■ What you have to do
Check every line below, and copy those that include "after".

■ Source material
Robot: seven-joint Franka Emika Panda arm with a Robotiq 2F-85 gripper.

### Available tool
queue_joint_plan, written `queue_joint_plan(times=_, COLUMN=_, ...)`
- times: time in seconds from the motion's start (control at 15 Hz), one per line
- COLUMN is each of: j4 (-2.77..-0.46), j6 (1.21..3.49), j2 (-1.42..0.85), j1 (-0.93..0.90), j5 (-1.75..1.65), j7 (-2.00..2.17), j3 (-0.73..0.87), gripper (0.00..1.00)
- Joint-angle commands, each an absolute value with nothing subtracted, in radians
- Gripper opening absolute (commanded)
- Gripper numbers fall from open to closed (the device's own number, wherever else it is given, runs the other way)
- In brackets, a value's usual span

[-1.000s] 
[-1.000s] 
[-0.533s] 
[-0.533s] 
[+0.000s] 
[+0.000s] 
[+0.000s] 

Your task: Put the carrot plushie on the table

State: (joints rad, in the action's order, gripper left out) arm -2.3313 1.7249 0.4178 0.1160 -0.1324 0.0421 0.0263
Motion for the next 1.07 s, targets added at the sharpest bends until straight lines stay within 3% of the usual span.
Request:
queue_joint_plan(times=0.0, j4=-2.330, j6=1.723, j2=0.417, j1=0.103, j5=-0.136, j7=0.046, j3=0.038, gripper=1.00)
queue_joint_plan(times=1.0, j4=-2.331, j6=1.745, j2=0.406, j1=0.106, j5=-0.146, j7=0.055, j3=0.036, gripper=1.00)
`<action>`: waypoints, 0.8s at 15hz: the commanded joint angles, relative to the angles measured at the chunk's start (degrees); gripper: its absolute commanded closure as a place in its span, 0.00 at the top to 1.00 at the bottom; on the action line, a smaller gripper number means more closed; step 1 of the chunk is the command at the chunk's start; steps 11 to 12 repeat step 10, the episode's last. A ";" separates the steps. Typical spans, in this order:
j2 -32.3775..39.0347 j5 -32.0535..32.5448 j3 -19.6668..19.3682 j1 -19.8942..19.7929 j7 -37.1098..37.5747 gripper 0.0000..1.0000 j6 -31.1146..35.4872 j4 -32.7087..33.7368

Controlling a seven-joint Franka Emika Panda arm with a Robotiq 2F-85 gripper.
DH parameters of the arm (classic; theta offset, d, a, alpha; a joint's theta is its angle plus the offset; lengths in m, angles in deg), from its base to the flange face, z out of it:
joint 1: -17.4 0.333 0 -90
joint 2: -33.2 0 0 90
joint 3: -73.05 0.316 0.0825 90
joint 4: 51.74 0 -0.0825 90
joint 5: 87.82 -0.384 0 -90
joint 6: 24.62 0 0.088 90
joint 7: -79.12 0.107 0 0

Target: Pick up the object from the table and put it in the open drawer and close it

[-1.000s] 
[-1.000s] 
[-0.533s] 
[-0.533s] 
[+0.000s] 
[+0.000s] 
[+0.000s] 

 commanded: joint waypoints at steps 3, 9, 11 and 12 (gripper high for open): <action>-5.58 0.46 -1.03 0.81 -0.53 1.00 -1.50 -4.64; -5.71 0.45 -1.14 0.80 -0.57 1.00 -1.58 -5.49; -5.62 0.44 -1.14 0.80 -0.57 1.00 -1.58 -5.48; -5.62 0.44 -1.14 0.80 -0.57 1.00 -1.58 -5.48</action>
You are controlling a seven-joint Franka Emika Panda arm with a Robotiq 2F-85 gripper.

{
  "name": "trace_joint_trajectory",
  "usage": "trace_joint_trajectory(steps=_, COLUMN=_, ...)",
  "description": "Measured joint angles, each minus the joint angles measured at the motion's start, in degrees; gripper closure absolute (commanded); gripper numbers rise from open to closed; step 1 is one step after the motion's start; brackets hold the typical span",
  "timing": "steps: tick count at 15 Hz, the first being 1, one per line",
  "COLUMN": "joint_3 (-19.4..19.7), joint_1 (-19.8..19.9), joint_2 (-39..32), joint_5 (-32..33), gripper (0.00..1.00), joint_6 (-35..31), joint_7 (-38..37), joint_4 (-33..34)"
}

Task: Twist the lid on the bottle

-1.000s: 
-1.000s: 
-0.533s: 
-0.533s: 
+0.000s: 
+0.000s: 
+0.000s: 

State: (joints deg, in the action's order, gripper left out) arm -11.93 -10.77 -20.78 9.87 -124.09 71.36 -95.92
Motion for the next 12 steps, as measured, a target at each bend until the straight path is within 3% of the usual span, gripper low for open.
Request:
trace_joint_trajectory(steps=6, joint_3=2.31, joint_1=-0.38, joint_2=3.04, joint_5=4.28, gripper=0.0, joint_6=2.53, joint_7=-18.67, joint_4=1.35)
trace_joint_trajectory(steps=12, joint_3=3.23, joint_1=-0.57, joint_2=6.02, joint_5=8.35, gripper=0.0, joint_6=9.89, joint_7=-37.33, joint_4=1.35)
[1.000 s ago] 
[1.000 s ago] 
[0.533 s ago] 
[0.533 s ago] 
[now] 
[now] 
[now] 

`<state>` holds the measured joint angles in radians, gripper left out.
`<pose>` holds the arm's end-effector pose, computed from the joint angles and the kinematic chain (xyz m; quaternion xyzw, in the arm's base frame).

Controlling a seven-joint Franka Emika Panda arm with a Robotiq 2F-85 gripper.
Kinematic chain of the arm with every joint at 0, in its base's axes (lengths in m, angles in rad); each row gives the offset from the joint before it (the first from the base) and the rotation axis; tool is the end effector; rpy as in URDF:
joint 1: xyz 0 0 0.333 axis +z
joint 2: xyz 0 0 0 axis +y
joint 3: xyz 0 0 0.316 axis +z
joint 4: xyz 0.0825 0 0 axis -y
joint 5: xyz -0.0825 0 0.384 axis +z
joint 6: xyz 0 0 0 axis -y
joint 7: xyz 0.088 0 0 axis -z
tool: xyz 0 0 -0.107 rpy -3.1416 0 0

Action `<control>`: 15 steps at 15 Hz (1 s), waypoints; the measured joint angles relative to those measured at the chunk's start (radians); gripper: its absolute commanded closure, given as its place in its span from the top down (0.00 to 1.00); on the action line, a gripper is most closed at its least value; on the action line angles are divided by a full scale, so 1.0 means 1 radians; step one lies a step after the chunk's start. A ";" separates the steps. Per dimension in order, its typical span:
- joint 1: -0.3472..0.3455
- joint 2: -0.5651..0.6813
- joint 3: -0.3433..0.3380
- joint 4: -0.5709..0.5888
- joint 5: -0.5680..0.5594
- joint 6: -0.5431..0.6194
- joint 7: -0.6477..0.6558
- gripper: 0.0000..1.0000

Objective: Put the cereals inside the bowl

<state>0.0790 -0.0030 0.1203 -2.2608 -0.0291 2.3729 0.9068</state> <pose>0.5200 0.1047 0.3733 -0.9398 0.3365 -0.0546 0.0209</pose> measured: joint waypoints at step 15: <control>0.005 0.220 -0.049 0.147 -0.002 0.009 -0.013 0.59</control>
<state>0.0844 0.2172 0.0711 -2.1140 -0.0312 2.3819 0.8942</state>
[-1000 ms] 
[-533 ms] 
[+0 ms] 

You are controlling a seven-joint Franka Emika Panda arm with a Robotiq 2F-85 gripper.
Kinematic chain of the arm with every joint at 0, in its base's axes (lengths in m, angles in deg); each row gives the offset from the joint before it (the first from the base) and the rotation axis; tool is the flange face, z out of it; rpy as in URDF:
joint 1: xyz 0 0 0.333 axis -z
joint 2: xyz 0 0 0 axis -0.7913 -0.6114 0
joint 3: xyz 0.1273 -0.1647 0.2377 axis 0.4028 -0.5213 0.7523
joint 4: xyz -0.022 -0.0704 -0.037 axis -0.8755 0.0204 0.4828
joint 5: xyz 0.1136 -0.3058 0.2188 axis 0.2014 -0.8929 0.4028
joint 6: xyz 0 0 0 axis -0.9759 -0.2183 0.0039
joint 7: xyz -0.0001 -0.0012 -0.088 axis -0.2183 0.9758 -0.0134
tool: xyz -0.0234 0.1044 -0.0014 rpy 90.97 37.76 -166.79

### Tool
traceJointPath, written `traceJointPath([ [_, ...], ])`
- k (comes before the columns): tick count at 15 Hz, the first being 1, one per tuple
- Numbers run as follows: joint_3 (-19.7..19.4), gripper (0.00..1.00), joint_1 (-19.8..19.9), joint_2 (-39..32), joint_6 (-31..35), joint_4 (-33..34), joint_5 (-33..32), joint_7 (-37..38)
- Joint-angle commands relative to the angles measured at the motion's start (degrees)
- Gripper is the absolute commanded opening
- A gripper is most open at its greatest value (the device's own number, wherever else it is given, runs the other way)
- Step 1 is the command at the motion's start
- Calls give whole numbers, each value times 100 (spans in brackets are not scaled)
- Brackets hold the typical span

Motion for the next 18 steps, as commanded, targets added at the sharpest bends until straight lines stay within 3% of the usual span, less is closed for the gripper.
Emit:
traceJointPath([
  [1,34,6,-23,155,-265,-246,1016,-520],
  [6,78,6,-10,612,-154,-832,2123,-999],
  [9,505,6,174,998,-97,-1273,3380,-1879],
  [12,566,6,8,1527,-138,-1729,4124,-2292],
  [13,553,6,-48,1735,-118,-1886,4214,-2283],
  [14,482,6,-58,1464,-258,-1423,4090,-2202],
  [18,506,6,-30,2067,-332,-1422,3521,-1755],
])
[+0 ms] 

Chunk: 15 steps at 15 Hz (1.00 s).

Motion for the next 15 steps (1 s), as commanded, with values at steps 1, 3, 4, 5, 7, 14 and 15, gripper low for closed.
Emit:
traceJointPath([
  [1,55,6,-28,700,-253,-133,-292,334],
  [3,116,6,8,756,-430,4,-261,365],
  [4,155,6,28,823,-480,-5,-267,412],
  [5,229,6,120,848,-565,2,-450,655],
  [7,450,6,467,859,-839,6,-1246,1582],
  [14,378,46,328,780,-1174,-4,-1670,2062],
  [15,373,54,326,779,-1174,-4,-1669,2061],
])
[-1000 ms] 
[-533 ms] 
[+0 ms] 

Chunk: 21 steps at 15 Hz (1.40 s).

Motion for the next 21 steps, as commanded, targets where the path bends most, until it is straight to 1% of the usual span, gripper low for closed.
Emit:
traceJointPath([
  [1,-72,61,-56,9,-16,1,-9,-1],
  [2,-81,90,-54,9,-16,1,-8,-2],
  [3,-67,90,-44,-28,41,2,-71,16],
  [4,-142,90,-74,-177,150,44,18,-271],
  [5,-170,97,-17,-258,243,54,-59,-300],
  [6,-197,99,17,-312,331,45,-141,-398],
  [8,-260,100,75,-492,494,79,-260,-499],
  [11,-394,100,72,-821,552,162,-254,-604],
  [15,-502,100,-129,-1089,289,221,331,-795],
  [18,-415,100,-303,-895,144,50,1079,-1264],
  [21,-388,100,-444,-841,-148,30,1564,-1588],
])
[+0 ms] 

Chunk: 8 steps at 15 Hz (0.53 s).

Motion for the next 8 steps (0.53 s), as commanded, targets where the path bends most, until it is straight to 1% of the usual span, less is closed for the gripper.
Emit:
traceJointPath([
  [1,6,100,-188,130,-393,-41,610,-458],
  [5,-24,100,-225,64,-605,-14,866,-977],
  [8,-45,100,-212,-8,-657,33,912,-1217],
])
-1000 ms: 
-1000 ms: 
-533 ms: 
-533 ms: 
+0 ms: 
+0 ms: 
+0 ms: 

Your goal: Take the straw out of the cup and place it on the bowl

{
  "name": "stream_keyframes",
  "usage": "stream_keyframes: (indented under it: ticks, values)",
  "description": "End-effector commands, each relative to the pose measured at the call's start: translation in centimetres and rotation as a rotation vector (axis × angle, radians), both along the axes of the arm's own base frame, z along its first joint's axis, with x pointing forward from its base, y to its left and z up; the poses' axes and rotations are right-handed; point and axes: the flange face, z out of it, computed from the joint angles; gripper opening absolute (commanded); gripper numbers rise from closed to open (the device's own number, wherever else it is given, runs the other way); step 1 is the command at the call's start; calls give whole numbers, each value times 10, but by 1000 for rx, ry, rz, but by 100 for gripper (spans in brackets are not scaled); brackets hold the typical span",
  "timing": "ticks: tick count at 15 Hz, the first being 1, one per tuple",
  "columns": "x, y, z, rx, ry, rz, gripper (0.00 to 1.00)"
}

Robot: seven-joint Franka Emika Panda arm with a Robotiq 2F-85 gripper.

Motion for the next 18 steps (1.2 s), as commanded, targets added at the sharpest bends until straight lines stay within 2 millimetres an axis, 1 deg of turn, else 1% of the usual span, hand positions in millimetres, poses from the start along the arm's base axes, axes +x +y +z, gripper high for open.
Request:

■ Exercise answer
  "description": "Measured joint angles, each minus the joint angles measured at the motion's start, in degrees; gripper closure absolute (commanded); gripper numbers rise from open to closed; step 1 is one step after the motion's start; brackets hold the typical span",
Action `<control>`: 15 steps at 15 Hz (1 s), waypoints; the measured joint angles relative to those measured at the chunk's start (radians); gripper: its absolute commanded closure, given as its place in its span from the top down (0.00 to 1.00); on the action line, a gripper is most closed at its least value; on the action line angles are divided by a full scale, so 1.0 means 1 radians; step one lies a step after the chunk's start. A ";" separates the steps. Per dimension in order, its typical span:

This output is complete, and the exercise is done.